**Task:** Below this line is a set of entries; quote exactly the lines from the line that contains "Located for you" to the line that contains "Each request in", both lines included.

[Dataset entries]
____________________

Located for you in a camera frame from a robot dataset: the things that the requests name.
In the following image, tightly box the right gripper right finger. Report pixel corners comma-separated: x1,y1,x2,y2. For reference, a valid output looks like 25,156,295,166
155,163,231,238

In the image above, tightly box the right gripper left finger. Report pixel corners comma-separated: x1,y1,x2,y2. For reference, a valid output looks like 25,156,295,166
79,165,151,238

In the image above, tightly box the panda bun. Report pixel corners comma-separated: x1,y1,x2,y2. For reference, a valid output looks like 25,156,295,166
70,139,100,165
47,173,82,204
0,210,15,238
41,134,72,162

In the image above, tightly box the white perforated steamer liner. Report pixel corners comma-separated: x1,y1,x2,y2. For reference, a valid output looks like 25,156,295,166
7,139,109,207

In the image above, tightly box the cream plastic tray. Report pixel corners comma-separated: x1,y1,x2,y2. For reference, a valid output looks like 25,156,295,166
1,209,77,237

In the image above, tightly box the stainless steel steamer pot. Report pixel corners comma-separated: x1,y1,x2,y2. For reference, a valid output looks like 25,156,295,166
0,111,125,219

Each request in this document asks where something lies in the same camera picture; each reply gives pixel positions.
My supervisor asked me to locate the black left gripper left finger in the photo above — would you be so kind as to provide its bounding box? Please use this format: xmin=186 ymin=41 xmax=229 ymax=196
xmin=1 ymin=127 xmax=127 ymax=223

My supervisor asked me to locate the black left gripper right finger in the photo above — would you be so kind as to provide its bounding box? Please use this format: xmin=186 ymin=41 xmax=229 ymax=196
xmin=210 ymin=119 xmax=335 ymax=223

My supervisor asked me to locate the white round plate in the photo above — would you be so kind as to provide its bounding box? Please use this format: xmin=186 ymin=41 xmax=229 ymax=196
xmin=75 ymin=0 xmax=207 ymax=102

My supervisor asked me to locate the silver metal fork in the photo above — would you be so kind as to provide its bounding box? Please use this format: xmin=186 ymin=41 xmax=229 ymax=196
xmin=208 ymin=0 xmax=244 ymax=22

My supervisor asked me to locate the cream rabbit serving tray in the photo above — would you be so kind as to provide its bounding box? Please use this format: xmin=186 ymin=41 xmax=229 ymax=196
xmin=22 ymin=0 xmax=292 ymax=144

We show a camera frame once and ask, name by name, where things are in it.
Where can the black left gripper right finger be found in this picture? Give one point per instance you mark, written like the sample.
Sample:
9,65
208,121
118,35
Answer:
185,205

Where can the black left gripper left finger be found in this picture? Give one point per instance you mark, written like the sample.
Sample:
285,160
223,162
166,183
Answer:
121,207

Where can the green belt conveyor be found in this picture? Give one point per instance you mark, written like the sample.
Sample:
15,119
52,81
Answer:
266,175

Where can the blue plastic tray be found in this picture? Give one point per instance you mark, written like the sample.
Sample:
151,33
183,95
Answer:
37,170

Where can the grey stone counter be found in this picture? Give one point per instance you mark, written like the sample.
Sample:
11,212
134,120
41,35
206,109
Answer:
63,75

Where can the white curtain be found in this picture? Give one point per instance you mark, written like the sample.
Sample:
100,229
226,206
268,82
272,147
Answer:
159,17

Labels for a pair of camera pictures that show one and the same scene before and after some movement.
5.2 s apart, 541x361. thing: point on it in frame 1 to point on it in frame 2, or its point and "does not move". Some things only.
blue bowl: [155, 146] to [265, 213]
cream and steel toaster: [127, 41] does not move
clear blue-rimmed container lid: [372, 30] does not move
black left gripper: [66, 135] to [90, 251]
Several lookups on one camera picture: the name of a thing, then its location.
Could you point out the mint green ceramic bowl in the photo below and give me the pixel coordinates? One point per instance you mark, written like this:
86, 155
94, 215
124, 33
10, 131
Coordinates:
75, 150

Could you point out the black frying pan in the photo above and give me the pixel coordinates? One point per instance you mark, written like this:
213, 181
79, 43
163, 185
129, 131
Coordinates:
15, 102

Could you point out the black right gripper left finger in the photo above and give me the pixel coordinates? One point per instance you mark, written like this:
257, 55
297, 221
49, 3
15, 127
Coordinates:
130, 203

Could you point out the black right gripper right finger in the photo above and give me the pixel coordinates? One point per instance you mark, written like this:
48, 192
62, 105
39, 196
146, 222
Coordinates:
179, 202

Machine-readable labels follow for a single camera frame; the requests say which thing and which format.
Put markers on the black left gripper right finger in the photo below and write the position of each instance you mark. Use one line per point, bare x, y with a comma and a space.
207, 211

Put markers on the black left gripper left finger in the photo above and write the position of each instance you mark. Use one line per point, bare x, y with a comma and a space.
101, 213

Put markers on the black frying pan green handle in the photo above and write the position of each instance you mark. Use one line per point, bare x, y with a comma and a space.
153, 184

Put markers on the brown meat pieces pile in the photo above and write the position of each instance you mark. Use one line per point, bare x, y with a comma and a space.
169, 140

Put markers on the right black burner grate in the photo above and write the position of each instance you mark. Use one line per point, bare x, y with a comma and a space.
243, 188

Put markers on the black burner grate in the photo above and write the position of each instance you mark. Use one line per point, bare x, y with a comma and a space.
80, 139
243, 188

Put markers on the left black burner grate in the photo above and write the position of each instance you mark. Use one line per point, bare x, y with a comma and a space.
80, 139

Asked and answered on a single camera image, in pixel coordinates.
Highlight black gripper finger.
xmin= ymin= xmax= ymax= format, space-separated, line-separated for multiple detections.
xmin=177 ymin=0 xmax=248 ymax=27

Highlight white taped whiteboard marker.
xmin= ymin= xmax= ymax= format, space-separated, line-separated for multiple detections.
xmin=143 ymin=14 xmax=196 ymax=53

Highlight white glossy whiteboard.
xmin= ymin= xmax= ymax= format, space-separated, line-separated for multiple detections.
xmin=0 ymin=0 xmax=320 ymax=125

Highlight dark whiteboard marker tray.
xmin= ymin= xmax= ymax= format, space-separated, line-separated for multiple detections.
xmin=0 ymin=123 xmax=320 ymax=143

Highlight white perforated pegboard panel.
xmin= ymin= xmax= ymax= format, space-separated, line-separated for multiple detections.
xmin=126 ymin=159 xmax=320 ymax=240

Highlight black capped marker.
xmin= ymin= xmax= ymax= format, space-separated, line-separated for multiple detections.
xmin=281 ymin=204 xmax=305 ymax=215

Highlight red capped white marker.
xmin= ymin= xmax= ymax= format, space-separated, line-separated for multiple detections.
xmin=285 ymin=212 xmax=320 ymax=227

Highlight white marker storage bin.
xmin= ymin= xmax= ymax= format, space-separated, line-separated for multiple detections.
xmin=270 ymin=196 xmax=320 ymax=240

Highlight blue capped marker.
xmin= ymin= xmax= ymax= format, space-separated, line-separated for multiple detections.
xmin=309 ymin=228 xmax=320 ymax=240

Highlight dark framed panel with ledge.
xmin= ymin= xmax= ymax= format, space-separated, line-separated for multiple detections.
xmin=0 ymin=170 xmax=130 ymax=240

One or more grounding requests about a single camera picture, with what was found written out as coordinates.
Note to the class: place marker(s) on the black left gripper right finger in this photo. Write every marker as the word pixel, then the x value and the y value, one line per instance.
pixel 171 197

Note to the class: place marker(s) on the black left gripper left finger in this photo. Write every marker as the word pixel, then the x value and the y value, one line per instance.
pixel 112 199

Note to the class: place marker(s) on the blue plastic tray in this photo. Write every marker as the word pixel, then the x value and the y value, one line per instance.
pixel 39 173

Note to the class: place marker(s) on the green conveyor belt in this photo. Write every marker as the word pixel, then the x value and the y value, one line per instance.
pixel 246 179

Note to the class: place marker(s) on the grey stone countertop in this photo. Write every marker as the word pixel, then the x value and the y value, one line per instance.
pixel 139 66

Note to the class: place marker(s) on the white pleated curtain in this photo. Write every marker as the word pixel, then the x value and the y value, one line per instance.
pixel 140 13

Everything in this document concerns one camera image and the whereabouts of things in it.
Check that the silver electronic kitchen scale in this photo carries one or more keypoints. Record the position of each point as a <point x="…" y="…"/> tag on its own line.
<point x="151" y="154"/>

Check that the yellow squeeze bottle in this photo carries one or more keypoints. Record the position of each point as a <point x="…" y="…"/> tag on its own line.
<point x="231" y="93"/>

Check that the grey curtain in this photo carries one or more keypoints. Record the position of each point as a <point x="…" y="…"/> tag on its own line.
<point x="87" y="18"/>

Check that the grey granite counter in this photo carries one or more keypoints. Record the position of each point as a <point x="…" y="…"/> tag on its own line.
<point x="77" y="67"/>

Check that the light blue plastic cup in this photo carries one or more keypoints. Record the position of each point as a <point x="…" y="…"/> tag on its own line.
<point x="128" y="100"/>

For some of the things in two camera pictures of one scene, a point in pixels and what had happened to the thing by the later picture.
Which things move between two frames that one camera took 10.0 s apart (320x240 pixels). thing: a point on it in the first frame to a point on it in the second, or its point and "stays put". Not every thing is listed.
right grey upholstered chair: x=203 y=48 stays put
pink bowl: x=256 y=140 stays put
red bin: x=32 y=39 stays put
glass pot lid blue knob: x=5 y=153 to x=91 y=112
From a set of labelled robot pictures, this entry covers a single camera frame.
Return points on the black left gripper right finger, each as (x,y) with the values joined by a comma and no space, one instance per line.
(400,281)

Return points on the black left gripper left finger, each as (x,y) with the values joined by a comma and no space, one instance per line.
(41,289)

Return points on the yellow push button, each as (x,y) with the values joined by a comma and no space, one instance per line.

____________________

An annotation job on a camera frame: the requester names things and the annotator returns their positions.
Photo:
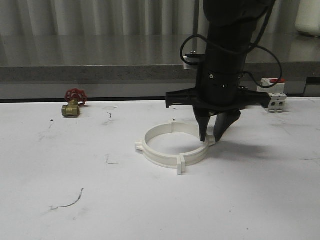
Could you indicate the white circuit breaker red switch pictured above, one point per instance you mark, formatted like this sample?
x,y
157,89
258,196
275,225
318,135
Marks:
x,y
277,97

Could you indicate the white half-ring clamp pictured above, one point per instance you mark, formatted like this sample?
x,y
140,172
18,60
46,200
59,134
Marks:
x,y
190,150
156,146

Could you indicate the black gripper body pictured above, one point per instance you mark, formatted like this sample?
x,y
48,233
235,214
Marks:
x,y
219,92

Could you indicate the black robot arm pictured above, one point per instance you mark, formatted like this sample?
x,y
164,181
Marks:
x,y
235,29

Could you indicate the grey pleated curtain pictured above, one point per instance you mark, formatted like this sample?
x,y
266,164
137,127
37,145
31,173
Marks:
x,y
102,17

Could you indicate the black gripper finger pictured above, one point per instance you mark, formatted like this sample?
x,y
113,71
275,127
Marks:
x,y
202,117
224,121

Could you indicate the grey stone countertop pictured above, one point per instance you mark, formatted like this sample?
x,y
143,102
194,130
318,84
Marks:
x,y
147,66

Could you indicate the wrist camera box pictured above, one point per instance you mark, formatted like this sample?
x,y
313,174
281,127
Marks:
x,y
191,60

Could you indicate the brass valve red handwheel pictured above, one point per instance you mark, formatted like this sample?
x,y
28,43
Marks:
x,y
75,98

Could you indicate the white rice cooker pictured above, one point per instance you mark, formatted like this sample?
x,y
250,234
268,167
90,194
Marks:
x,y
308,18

____________________

**Response below:**
Located for you in a camera frame from a robot dataset: the things that the requests name.
In the following image, tightly box the right gripper right finger. Report pixel corners comma-separated: x1,y1,x2,y2. For reference, a valid output looks like 25,156,295,166
155,163,231,238

In the image above, tightly box the right gripper left finger. Report pixel corners comma-separated: x1,y1,x2,y2. For reference, a valid output looks like 25,156,295,166
79,165,151,238

In the image above, tightly box the panda bun. Report pixel corners comma-separated: x1,y1,x2,y2. For reference, a valid output looks like 25,156,295,166
70,139,100,165
47,173,82,204
0,210,15,238
41,134,72,162

In the image above, tightly box the white perforated steamer liner. Report pixel corners comma-separated: x1,y1,x2,y2. For reference, a valid output looks like 25,156,295,166
7,139,109,207

In the image above, tightly box the cream plastic tray. Report pixel corners comma-separated: x1,y1,x2,y2. For reference, a valid output looks like 25,156,295,166
1,209,77,237

In the image above, tightly box the stainless steel steamer pot. Report pixel corners comma-separated: x1,y1,x2,y2. For reference, a valid output looks like 25,156,295,166
0,111,125,219

Each request in this document asks where something lies in the same camera picture; each reply gives pixel positions.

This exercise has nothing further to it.